Some entries follow. Reproduce exactly the lines starting at the one with "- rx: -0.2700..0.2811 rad" and stopping after the one with "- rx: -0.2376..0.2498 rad".

Saved entries

== == ==

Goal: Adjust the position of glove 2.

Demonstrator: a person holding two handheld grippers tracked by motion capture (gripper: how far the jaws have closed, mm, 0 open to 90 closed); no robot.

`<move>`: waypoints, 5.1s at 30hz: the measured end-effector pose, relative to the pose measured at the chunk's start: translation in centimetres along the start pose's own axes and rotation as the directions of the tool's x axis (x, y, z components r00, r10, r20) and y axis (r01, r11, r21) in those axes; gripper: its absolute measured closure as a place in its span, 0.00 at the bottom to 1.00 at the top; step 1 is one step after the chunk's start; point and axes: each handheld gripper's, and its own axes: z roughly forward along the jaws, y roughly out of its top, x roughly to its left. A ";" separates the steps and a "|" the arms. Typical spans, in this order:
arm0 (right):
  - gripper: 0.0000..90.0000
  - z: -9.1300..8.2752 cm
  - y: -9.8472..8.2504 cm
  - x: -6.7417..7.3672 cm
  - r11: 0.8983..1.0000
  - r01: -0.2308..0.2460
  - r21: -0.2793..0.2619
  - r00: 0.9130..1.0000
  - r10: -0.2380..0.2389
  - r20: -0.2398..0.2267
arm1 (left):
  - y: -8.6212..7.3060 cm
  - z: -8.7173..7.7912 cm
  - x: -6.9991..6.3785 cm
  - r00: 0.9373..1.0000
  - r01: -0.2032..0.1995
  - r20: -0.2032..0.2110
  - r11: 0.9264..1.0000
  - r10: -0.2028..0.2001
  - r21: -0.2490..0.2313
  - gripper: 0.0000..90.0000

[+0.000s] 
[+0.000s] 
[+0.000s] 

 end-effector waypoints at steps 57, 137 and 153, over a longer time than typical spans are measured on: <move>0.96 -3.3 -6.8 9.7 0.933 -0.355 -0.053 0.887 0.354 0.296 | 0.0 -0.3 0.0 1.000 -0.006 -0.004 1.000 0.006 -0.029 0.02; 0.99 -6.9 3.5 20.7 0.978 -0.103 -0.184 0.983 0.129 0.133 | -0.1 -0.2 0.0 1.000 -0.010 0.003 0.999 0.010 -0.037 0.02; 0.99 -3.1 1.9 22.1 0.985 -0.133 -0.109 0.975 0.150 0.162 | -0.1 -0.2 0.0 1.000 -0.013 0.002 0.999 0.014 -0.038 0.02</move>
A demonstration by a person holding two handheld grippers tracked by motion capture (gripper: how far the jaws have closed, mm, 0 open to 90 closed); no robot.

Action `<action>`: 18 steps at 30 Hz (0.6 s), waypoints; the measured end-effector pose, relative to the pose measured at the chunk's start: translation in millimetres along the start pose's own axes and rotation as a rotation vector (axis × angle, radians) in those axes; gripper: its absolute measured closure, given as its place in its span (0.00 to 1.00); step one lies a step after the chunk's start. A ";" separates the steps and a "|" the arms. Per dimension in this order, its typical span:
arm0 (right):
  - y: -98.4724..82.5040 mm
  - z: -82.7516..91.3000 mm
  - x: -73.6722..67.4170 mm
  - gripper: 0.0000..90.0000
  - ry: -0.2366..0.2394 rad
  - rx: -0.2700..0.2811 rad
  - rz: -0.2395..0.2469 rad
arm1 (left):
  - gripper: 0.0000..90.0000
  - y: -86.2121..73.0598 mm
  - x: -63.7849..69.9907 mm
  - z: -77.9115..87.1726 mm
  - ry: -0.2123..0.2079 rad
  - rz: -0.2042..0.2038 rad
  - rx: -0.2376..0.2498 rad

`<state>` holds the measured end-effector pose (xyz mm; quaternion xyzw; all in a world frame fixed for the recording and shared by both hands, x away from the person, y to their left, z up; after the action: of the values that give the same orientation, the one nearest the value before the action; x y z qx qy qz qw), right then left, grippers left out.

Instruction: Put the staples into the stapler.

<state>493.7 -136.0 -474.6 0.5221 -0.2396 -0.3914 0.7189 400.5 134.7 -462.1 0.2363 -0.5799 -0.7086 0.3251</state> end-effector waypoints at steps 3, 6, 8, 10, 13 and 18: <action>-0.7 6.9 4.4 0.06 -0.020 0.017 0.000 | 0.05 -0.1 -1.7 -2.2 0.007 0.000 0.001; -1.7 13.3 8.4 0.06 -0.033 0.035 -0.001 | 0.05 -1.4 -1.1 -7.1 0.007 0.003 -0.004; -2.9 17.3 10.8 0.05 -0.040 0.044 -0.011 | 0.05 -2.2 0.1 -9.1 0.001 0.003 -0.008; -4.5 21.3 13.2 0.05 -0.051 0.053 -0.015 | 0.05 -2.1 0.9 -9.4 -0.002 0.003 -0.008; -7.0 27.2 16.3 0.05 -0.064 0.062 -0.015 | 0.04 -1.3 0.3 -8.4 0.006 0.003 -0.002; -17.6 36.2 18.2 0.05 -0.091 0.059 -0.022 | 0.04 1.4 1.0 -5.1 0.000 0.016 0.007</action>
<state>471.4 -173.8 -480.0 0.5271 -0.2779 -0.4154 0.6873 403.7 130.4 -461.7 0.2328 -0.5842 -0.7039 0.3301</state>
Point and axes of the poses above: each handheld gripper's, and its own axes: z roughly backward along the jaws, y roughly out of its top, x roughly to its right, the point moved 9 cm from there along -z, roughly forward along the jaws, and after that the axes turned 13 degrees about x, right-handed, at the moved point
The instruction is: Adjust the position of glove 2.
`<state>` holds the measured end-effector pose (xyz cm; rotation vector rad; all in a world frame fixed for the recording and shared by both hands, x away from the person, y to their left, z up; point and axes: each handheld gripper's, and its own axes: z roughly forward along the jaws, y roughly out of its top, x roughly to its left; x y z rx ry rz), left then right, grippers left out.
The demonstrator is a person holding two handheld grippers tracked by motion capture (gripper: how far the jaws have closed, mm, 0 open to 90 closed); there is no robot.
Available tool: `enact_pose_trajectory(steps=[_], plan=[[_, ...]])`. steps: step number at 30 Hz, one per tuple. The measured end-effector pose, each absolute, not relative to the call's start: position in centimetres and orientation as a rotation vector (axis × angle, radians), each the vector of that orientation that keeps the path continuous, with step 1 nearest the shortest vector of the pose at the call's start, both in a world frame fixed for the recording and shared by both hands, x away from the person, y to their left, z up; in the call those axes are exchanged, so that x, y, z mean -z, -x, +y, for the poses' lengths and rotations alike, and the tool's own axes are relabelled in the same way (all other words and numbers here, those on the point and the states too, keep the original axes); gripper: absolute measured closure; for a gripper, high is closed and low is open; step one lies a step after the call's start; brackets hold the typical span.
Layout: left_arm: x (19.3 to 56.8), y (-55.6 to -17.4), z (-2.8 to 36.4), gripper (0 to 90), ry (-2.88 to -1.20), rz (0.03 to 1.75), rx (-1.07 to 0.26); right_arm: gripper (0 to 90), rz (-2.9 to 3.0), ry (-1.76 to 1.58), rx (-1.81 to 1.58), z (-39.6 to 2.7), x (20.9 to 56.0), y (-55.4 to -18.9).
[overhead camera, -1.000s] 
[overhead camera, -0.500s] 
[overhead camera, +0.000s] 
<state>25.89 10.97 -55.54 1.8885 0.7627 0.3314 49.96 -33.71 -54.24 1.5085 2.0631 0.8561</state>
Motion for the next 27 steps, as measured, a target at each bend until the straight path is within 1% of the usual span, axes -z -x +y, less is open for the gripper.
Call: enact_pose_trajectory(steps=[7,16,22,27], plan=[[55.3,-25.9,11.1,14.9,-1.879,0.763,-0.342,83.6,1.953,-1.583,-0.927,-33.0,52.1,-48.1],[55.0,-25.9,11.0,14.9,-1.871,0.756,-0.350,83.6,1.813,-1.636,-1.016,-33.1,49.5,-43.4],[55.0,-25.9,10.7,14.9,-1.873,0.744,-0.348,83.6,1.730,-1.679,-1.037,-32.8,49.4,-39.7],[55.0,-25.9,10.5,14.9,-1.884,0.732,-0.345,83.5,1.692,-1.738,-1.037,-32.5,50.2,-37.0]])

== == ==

Your solution:
  - rx: -0.2700..0.2811 rad
  - rz: -0.2395..0.2469 rad
arm1 (left):
  - gripper: 0.0000..90.0000
  - y: -86.2121..73.0598 mm
  - x: -63.7849..69.9907 mm
  - z: -77.9115..87.1726 mm
  - ry: -0.2123..0.2079 rad
  - rz: -0.2042..0.2038 rad
  - rx: -0.2376..0.2498 rad

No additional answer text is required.